I. Notions
fondamentales
Le langage permet, outre la communication impliquant
les caractères suivants, de constamment doubler les éléments auxquels nous
prêtons le nom, quelquefois ambigu, de « choses ».
La logique, qui a été initialement systématisée
par Aristote au IVe siècle avant notre ère, va dans l’histoire
permettre une réflexion grammaticale, mais surtout une réflexion générale sur
le langage. Dans le traité des catégories, le Stagirite va instituer comme
substance (ουσία, essence) première l’individu (τόδε
τι,
démonstratif), ce qui amener les penseurs du Moyen Âge byzantin et occidental à
considérer ce double aspect des langues :
1. Une fonction
de compréhension, où chaque mot sera le relatif d’un signifié (une
« idée », conçue généralement comme abstraite ; voir cependant
l’étymologie de l’idée).
2. Une fonction
d’extension, où l’idée (ou chaque mot) sera relative à une totalité des
choses qu’elle représente à l’esprit. Autrement dit, l’abstraction de leurs
formes ou fonctions donnera lieu, dans la langue, à un substantif, et dans
l’esprit à un concept, et doit être distinguée de chaque réalité où elle se
multiplie.
Nous sommes, avec Pierre d’Espagne (le pape
Jean XXI) au XIIIe siècle, à l’époque où la logique (substance,
qualité, relation, etc.) induit des transformations en grammaire (scission du
substantif d’avec l’adjectif, modes de signifier, etc.) Il faut donc dès à
présent soigneusement distinguer le fait de signifier (une chose) de la manière
de signifier (les propriétés d’une chose selon le discours dans lequel le mot
est placé).
II. La supposition
On appelle aussi cette dernière fonction, —
l’extension, — par laquelle l’on comprend (cum
prehendere) toutes les choses actuelles ou possibles, la supposition (sub-position, hypo-tithemein,
hypo-keinmenon chez Apollonius, mais le sens en est autre).
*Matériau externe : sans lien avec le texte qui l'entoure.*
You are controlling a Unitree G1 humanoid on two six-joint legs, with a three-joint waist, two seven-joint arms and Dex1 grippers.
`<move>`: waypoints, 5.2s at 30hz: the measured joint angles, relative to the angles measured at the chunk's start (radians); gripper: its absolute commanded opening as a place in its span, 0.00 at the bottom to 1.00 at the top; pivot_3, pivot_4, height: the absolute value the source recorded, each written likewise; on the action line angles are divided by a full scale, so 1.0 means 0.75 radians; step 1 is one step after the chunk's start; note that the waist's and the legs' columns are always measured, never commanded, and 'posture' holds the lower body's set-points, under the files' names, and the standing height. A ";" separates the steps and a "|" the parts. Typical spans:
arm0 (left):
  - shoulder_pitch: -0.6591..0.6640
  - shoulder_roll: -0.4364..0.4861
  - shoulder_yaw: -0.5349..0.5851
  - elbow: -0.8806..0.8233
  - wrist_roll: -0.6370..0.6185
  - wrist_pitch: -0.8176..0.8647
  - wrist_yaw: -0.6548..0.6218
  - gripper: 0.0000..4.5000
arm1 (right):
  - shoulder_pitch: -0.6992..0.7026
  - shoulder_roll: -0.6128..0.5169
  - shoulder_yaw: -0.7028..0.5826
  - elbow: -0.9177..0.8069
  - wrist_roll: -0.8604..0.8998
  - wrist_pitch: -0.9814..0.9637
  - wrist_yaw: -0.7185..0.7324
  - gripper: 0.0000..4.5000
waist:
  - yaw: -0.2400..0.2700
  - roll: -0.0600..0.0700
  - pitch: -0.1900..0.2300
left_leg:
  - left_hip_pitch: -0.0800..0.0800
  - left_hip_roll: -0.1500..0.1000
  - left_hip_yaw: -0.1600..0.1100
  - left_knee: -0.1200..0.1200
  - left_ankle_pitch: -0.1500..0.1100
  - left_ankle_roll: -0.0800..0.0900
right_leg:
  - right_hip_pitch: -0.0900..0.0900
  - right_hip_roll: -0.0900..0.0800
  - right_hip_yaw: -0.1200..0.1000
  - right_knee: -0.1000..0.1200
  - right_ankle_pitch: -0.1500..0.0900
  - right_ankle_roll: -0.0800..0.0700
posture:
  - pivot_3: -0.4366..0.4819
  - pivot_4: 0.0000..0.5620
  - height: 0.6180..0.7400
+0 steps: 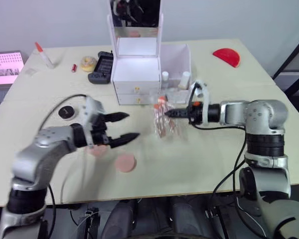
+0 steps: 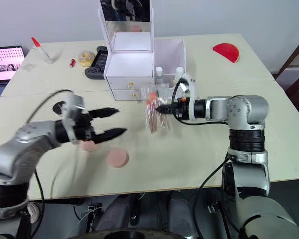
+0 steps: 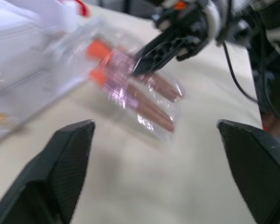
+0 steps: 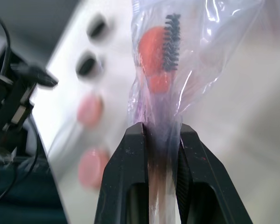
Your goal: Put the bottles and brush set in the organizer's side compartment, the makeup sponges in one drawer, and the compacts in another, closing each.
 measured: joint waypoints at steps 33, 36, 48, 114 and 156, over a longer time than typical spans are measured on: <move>-0.165 0.105 0.152 -0.041 -0.357 0.082 0.270 1.00 | -0.739 0.218 0.085 1.748 -0.760 -1.895 -0.355 0.12 | -0.038 0.000 0.001 | 0.001 0.000 0.001 -0.006 0.003 -0.005 | -0.001 0.001 0.001 -0.001 0.001 -0.002 | 0.48 0.27 0.98; -0.165 0.105 0.152 -0.054 -0.379 0.082 0.285 1.00 | -0.744 0.225 0.065 1.782 -0.776 -1.920 -0.374 0.40 | -0.041 0.001 0.002 | 0.001 0.000 0.000 -0.007 0.003 -0.006 | -0.002 0.001 0.002 0.000 0.001 -0.002 | 0.48 0.27 0.98; -0.146 0.119 0.152 -0.055 -0.405 0.079 0.306 1.00 | -0.813 0.213 -0.026 1.776 -0.764 -1.925 -0.271 0.99 | -0.039 0.002 0.002 | 0.001 0.000 0.001 -0.006 0.003 -0.006 | -0.002 0.002 0.002 0.000 0.001 -0.002 | 0.48 0.27 0.98; 0.347 -0.508 -0.241 -0.392 0.202 -0.073 1.006 1.00 | 0.756 -0.366 -0.178 -0.373 -0.200 -1.015 0.002 0.99 | 0.072 0.000 0.005 | 0.000 0.002 0.004 0.010 0.000 -0.002 | 0.008 0.000 0.002 -0.005 0.000 -0.008 | 0.48 0.27 0.98; -0.452 -1.077 -0.475 1.052 1.054 -0.854 1.488 1.00 | 0.332 -0.397 0.140 -0.010 -0.179 -1.247 0.658 0.99 | 0.073 -0.001 0.005 | -0.003 0.001 0.005 0.017 -0.003 0.001 | 0.009 0.001 -0.002 -0.006 0.005 0.002 | 0.48 0.27 0.98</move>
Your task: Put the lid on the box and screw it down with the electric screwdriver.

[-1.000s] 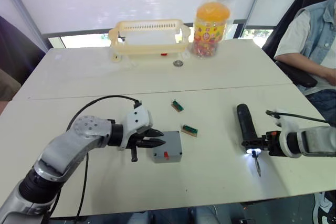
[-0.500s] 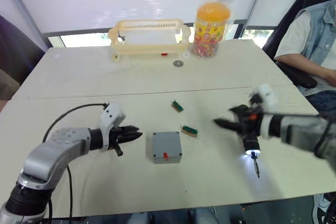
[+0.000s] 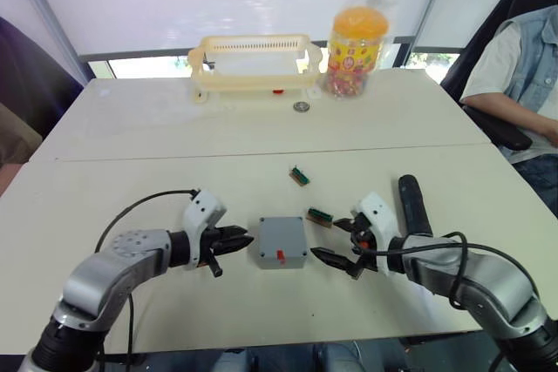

Chaque individu qui se place sous l’idée sera
appelé suppôt, dont la totalité
formera l’extension d’un nom commun.
Omnis
homo est animal.
Dans cet exemple, homo (le substantif) suppose pour tous les hommes individuels,
Socrate, Platon, vous, etc. (vivants, ayant vécu, ou à vivre). Nous distinguons
donc le linguistique (le mot et
l’idée) de l’extra-linguistique (l’individu
référent) ; la signification
(l’idée) de la supposition (les
suppôts de l’idée) ; enfin, l’essence
(la forme abstraite) de l’existence (forme
et matière), en prenant soin de ne pas établir de stricte analogie entre ces
groupes.
III. La supposition
chez Pierre d’Espagne
1. Supposition discrète
Il s’agit simplement de la supposition du nom
propre, c’est-à-dire à référent unique.
Plato est mortalis.
2. Supposition commune
La supposition du nom commun est plus complexe
puisqu’elle implique plusieurs suppôts. Elle se divise doublement :
a. Naturelle : le nom commun sans
contexte (hors discours) : homo.
b. Accidentelle : le nom commun en
contexte :
-
simple : le nom suppose pour son
signifié : homo est
species.
- personnelle :
le nom suppose pour des existants :
-
confuse : pour tous les existants : omnis homo est animal.
-
déterminée : pour quelques existants : aliquis homo...
3. Remarques
Pierre d’Espagne ne considère que le substantif
pour la supposition, contrairement à Guillaume d’Occam qui inclut l’adjectif.
Il faut bien distinguer, dans une perspective grammaticale
et logique, le substantif de l’adjectif et du pronom : le premier signifie
une existence et une qualité (le cheval renvoie à un individu déterminé et à un
ensemble de caractères : la robe, un être quadrupède, périssodactyle,
etc.), l’adjectif seulement à la qualité (une robe alezane), le pronom à l’existence seule, selon les modalités de l’anaphore
(Ce cheval, il est alezan).
Notons enfin que l’article indéfini permet
quelques fois de séparer le substantif de l’adjectif :
Platon
est un philosophe (d’une classe, parmi d’autres)
Platon
est philosophe (qualité)
Bibliographie
De la logique de Pierre
d’Espagne,
Thurot, Comptes-rendus des séances de l’Académie des Inscriptions et
Belles-Lettres, 8e année, 1864, pp. 217-228.
Logique, structure,
énonciation,
O. Ducrot, Edition de Minuit, 1989, pp. 19-30.